5 of 138 comments (clear)

  1. Re:Give it a rest! by torpor · · Score: 4, Interesting

    Right, exactly. This isn't a 'switch', its a 'compare'.

    I myself am very interested in the answer. I wonder if the solution may be to have an ext3 (or xfs, or jffs) shim for Win32, also?

    Man, if only there were an *open*, *journaled*, *fast* and *efficient* filesystem which all 3 OS's were allowed to play well with.

    Seems to me if the answer to this "Ask Slashdot" ends up being "just use FAT32", then there's an opportunity for a decent OSS project: completely open, cross-platform, fast, journaled filesystem, with code tarballs for all major platforms.

    Hmmm...

    --
    ; -- the corruption of government starts with its secrets. a truly free people keep no secrets. --
  2. ... followup ... by torpor · · Score: 2, Interesting

    - Maybe use FAT32, but mount .ISO files?

    - Windows is the problem: what open source filesystems are there for Windows, anyway?

    --
    ; -- the corruption of government starts with its secrets. a truly free people keep no secrets. --
  3. How about 2 out of 3? ;) by Yaztromo · · Score: 2, Interesting

    Okay -- this one is purely for the "FWIW" file...

    You could run NT's other original filesystem, HPFS. Linux has decent HPFS support available, the allocation unit is a 512b sector, and it's organized for fast searches and minimal fragmentation. It can also format up to 64GB partitions (although it still has a 2GB filesize limit).

    The trick is to get HPFS support for Windows. To do this, you need to get the driver files from Windows NT v3.x (something that, admittedly I'm not sure works with Windows versions > NT 4. I don't do Windows personally, so I haven't tested it -- like I said above, FWIW). That will give you two of the three OSs supported. HPFS has been around for a while, (circa 1988), so you might be able to find something from the Intel FreeBSD world you could port to OS X.

    I use HPFS for my 100MB ZIP disks (which I admittedly rarely use anymore for anything than quick archival purposes). It's not journalled, but it uses a bidirectional sector pointer system, so chaining errors are amost always fixable. The big downside is that if the filesystem is dirty, checking it can take a huge amount of time.

    It's probably not a practical solution (I didn't and won't claim it is), but it's still a slightly more constructive answer than "Your stuck with FAT32" :).

    Yaz.

  4. Re:The question reworded by Zocalo · · Score: 3, Interesting
    Actually, he *can* reformat the drive as a single FAT32 partition, and use it on all OSes, since he's not running into a physical limitation of FAT32 but rather a deliberate design limitation. "The built-in Disk Manager" bit means he's running NT/XP and IIRC Microsoft has deliberately limited Disk Manager's FAT32 partitions in an effort to encourage people to move to the more advanced NTFS system. Despite this NT/XP is perfectly happy to access FAT32 partitions *much* bigger than 40GB, as long as they are created elsewhere.
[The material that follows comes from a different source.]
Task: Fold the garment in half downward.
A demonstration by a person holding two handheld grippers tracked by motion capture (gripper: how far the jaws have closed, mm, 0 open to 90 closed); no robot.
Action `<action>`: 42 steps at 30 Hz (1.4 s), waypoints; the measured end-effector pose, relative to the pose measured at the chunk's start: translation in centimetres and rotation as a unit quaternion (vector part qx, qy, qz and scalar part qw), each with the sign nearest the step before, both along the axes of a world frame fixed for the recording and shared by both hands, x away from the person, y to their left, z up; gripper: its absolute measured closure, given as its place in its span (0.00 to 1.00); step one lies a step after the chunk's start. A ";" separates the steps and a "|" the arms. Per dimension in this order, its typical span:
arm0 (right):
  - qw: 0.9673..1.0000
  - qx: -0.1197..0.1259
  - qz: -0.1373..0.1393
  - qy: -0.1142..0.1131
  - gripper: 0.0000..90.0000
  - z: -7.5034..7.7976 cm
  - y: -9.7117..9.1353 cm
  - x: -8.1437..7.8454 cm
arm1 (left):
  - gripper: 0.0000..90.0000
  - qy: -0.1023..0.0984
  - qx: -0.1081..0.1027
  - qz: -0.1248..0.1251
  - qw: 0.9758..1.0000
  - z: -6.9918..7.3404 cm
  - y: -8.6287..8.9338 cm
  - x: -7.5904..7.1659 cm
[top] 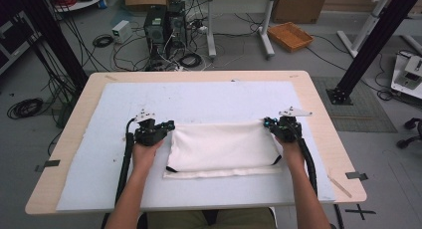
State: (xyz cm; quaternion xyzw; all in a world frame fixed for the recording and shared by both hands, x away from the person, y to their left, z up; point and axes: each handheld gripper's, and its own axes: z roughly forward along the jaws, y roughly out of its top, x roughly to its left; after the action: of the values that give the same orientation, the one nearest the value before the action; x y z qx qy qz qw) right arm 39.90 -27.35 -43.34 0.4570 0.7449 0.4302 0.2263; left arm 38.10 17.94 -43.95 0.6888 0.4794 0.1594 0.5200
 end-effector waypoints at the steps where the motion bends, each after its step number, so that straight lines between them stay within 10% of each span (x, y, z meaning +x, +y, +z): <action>1: 1.000 0.004 -0.002 0.002 0.96 -0.1 0.0 0.1 | 0.95 -0.005 0.001 0.003 1.000 0.0 -0.1 0.0; 5: 1.000 -0.001 -0.015 0.004 0.75 -0.3 0.1 0.0 | 0.70 0.010 0.013 0.009 1.000 0.2 0.3 -0.3; 9: 1.000 -0.011 -0.012 0.000 0.60 0.8 -0.5 -1.1 | 0.67 0.013 0.015 -0.019 1.000 0.6 0.5 -2.5; 23: 0.998 -0.022 0.065 0.016 0.59 0.3 -1.6 -9.0 | 0.65 0.032 0.067 -0.062 0.995 -0.3 -0.4 -9.3; 42: 0.997 -0.006 0.068 0.048 0.59 -0.2 -2.7 -10.7 | 0.72 0.055 0.088 -0.046 0.994 -1.3 -1.1 -10.2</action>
State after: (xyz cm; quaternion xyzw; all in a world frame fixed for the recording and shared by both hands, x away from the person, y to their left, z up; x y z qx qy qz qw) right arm 29.23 -30.06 -43.59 0.4238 0.7868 0.4179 0.1636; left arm 27.86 16.81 -45.22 0.7610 0.4590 0.1384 0.4372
    I have successfully created FAT32 partitions in excess of 100GB and mounted them under XP using Partition Magic, Linux's *fdisk tools, and Windows 9x. We're talking a removable drive here, so it's not going to be too much hassle to partition the drive on another OS (it's the partitioning that's the problem, not formatting).
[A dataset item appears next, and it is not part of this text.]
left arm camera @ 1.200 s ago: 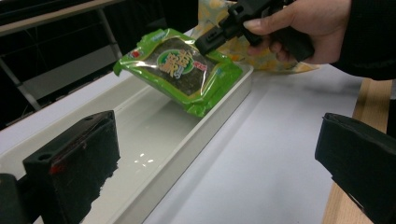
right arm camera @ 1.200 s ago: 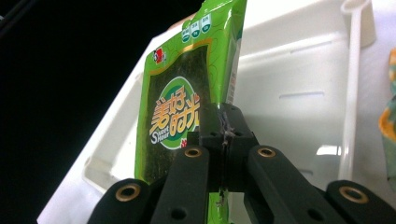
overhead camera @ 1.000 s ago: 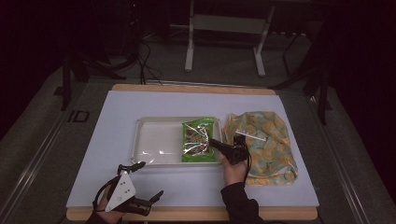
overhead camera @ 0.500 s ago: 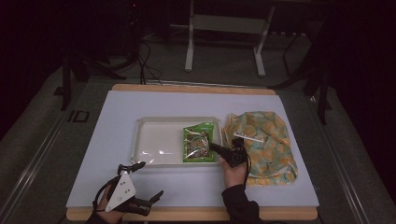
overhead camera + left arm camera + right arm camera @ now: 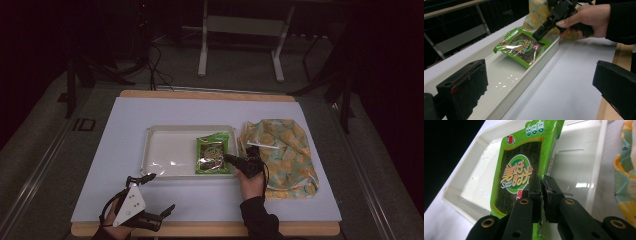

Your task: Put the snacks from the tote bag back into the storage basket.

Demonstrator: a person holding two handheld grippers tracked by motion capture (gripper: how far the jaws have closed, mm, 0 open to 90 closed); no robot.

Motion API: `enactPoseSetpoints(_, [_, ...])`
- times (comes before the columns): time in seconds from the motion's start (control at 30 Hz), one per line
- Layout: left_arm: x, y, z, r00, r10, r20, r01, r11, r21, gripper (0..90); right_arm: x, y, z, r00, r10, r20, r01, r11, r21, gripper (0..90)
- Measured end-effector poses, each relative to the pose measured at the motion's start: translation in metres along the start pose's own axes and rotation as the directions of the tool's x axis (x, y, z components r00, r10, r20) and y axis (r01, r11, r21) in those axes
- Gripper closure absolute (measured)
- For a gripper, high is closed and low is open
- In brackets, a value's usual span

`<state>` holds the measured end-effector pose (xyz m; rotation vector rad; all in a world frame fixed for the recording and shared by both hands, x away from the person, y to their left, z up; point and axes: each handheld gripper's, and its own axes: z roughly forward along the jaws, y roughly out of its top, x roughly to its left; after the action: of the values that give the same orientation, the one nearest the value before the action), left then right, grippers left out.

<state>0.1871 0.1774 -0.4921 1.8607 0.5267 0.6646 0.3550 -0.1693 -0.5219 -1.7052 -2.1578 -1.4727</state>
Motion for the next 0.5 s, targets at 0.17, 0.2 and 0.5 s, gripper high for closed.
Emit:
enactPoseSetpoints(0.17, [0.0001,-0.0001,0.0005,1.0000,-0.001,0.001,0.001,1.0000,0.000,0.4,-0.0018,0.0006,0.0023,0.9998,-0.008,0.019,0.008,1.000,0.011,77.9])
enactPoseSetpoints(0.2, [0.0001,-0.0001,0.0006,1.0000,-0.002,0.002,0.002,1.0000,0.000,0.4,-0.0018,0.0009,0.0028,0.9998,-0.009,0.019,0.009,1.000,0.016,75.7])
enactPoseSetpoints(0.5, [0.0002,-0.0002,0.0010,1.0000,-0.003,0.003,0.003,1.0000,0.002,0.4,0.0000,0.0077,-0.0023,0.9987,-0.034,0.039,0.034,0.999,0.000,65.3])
    A simple process of elimination shows that FAT32 is the most portable filesystem that offers a realistic level of confidence that your OS wont trash the data. It may not be the most sophisticated system out there, but unfortunately that's the price you pay for portability at present. Plus it has the added benefit that it's accessible from a single DOS/Linux boot disk in emergencies - something that's save my ass on numerous occassions.

    --
    UNIX? They're not even circumcised! Savages!
  5. Re:Windows is your limiting factor by kasperd · · Score: 2, Interesting

    plus, you can't boot MacOS from ext2

    Linux OTOH can boot from almost anything. However I allways boot Linux from ext2. A 31MB /boot partition is more than enough. I don't consider it any problem to have a small boot partition for each OS, even if none of the other OSes can access that partition. Some OSes might even want to (or at least be able to) boot from a partition with no filesystem at all. Linux versions prior to 2.6 could boot from a raw floppy.